TASK PROMPT: Look for "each" in the records and copy every line that has it.
*** Opening MATERIAL SUPPLIED ***
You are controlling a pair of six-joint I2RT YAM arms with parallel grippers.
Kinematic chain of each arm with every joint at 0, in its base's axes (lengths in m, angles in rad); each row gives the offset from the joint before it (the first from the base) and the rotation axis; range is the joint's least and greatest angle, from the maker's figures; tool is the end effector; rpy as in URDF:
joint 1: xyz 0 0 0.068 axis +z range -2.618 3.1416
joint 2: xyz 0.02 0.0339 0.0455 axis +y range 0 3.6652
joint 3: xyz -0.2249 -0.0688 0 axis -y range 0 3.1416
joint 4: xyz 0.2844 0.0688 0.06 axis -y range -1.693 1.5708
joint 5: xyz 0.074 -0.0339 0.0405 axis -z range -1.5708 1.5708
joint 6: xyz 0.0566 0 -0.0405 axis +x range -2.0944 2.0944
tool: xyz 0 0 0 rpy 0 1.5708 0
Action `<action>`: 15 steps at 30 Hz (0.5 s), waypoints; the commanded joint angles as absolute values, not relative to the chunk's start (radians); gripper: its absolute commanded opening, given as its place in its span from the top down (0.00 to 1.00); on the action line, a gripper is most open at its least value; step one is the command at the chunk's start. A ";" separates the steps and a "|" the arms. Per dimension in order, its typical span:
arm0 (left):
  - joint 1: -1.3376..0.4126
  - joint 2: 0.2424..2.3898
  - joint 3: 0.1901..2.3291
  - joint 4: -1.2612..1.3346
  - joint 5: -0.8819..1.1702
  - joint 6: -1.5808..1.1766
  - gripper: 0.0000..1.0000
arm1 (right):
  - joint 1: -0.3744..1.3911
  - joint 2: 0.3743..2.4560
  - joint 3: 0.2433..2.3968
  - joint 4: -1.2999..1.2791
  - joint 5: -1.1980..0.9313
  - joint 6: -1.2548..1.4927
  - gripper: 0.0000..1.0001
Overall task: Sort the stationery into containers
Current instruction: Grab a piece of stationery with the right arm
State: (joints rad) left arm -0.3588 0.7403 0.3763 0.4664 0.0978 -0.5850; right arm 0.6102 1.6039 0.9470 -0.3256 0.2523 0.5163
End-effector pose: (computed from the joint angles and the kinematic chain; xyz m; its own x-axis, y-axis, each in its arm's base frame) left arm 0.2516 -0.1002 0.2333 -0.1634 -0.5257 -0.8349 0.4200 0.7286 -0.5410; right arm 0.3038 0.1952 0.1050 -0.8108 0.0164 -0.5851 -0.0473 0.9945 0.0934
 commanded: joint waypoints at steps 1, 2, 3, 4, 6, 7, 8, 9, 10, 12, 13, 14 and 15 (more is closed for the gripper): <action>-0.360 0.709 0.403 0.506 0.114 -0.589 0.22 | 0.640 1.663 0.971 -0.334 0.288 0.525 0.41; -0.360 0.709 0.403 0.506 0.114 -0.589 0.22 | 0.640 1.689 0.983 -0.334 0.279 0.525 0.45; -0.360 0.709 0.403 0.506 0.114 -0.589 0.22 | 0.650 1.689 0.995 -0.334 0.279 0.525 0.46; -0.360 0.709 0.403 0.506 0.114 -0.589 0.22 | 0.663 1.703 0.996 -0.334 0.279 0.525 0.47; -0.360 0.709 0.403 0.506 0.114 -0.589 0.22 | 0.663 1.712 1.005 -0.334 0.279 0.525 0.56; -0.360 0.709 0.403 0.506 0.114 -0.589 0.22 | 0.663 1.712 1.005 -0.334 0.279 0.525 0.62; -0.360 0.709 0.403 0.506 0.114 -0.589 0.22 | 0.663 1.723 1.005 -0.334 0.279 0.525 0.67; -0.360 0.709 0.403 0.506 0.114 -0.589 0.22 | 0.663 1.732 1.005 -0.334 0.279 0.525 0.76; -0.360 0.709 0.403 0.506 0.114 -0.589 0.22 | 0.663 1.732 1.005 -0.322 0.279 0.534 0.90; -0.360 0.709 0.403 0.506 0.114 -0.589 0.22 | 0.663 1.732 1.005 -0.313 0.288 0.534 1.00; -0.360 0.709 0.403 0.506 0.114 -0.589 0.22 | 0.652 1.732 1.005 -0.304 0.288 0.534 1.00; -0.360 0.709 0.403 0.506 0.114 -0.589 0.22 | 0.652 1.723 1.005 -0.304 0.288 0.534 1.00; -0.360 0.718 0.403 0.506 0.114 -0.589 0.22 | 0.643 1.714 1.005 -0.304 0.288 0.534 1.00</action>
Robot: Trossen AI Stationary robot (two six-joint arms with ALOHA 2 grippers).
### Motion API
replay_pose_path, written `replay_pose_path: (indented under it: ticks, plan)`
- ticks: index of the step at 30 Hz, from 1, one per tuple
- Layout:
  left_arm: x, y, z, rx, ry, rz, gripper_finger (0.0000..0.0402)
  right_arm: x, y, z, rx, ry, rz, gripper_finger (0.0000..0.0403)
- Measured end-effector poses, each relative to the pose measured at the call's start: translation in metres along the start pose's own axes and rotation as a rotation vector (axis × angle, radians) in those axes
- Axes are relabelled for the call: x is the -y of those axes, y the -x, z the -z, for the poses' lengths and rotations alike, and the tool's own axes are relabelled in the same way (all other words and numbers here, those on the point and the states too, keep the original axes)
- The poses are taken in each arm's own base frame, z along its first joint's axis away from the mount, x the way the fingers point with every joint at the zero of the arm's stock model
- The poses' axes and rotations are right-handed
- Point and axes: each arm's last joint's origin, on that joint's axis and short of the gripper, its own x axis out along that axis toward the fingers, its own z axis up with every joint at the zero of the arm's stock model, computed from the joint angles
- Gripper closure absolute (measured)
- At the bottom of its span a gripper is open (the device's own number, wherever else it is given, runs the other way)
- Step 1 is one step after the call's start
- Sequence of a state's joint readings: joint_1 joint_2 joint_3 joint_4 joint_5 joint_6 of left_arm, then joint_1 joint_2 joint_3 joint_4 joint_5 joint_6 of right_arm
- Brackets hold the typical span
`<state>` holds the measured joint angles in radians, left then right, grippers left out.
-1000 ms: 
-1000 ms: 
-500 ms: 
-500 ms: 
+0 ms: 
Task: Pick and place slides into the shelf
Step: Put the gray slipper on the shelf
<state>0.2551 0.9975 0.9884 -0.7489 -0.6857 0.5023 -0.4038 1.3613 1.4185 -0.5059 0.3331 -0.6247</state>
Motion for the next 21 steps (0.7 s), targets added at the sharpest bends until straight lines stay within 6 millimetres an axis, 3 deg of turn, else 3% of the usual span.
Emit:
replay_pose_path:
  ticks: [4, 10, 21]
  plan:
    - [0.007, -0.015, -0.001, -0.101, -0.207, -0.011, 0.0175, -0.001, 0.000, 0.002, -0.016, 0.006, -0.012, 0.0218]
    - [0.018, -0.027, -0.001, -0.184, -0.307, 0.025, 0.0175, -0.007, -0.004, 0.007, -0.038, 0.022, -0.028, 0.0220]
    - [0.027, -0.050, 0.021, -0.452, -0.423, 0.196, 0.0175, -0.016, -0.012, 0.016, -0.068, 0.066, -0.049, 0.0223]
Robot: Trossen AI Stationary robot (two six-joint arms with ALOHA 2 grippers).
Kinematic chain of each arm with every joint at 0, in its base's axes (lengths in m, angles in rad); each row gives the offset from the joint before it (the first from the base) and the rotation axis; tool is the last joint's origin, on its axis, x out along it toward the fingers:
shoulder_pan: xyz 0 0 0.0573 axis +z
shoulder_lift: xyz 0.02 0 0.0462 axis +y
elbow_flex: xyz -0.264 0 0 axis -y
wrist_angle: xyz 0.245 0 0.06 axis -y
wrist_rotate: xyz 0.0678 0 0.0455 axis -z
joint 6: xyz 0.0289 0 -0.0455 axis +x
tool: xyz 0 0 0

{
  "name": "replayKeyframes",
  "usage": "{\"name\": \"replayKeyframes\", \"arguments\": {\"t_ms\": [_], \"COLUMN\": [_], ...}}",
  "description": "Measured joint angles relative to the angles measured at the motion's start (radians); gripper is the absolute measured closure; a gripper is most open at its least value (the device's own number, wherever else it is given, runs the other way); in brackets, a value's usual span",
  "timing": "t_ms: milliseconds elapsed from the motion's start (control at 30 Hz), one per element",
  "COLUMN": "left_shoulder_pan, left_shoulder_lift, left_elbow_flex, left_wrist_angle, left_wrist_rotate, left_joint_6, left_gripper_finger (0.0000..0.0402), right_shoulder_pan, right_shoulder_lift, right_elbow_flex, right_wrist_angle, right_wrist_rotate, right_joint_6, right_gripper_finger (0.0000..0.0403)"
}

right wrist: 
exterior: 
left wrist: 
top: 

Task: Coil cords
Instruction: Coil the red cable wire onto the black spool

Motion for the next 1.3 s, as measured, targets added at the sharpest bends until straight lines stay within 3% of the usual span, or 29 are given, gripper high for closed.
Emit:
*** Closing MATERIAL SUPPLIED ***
SOLUTION TO THIS PROBLEM:
Kinematic chain of each arm with every joint at 0, in its base's axes (lengths in m, angles in rad); each row gives the offset from the joint before it (the first from the base) and the rotation axis; range is the joint's least and greatest angle, from the maker's figures; tool is the end effector; rpy as in URDF:
End-effector pose: (computed from the joint angles and the kinematic chain; xyz m; its own x-axis, y-axis, each in its arm's base frame) left arm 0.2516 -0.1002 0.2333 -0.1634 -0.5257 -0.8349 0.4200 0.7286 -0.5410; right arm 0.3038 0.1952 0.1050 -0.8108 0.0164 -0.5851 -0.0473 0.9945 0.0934
- Measured end-effector poses, each relative to the pose measured at the call's start: translation in metres along the start pose's own axes and rotation as a rotation vector (axis × angle, radians) in those axes
- The poses are taken in each arm's own base frame, z along its first joint's axis away from the mount, x the way the fingers point with every joint at the zero of the arm's stock model
- Point and axes: each arm's last joint's origin, on that joint's axis and short of the gripper, its own x axis out along that axis toward the fingers, its own z axis up with every joint at the zero of the arm's stock model, computed from the joint angles
Kinematic chain of each arm with every joint at 0, in its base's axes (lengths in m, angles in rad); each row gives the offset from the joint before it (the first from the base) and the rotation axis; tool is the last joint's origin, on its axis, x out along it toward the fingers:

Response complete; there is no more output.